The ordering of this investment theme after the environmental theme was intentional. While the first theme – geopolitics – plays a part, in my mind climate change will be the primary cause of defence-related spending going forward.
Some of this defence spending will be humanitarian in recognising the need for multi-national responses to increased climate catastrophes.
Unfortunately, much of it will occur through national security – i.e. insecurity – relating to increased pressures on national borders and sovereignties brought about from the severe impacts of climate change.
Any reader of my essay “Xenophobia Must be Challenged for an Effective Response to Climate Change Inclusive of Global Population Growth” would have read between the lines that, unless humanity is prepared to remember the lessons of history and become united to overcome this serious challenge to our way of life on Earth, then all of our futures are bleak.
While I am optimistic in humanity, current events suggest that divisive populism has the upper hand at present so defence budgets are going to be increased for this reason alone in the immediate to medium-term future.

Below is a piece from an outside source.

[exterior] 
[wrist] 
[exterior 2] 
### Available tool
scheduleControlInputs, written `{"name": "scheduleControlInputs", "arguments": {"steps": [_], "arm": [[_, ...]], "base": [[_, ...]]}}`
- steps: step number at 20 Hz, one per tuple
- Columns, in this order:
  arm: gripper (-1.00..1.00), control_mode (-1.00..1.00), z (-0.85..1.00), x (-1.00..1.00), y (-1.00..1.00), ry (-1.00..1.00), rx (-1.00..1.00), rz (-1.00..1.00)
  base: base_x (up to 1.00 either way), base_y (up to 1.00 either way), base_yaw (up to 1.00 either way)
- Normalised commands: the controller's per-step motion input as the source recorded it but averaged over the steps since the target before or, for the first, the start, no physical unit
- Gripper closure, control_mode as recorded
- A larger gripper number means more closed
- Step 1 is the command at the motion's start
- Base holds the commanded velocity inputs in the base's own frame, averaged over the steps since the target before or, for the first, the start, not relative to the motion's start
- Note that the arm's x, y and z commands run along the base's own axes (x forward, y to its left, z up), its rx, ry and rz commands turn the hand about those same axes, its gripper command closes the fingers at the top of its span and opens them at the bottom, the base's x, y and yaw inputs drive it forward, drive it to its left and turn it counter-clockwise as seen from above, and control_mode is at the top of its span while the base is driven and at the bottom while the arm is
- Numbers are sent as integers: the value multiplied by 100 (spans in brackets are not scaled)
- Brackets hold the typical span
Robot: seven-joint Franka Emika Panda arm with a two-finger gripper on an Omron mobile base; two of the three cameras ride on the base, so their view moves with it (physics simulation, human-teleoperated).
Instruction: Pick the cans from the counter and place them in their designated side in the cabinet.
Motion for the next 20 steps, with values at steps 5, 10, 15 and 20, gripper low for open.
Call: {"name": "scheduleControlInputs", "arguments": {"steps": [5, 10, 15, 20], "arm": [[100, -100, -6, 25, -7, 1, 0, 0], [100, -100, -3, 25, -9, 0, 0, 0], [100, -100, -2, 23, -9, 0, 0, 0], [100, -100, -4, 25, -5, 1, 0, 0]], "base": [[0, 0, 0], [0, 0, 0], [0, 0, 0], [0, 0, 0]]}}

Certainly human history is splattered with the blood of hordes manipulated by megalomaniacs that wanted to transform the world to their vision. But a far more serious threat to humanity is desperation, a loss of faith in global order, and a loss of hope in the future.
If a young student in Sweden feels so desperate and at risk of being disempowered by the mostly grey-bearded Caucasian world order, then just imagine how angry and desperate millions throughout the developing world will become once the reality of climate change becomes undeniable.
On the divided humanity course, those more fortunate ones who through the fortune of birth or earlier immigration live on an island of relative prosperity will seek to protect and defend that relative prosperity. That desire will only increase the more people become displaced from their homes due to climate change. Perhaps it is reasonable to assume that the openness of a sovereign’s border – through legal and illegal means – will be inversely proportional to the amount of resources spent on defence.
On the other hand, sovereignties worst affected by climate change, when faced with serious weakening or total loss, may consider that there is little to be lost in using whatever means it has left at its disposal to attempt to use force to acquire more resources to give themselves a chance at survival by increasing defence spending.
The relative-fortunates are also likely to face more turbulence within those islands of relative prosperity, whether at home or when travelling to other islands, originating from the increasingly desperate “unfortunates” which will require increased defence spending within national borders.
I cannot escape the conclusion that a divided humanity ensures a truly awful future for all of us, and even anti-immigration proponents will find difficulty in arguing that we have a genuine quality of life when we feel far less safe than we have for the last 70 years and our relative prosperity is maintained at the point of a gun and is relative to a widespread misery that has not been experienced in centuries, perhaps millenia.
United or divided, humanity will demand very significant defence-related spending for many decades.
Whether you wish to invest in this theme, that is a question for you.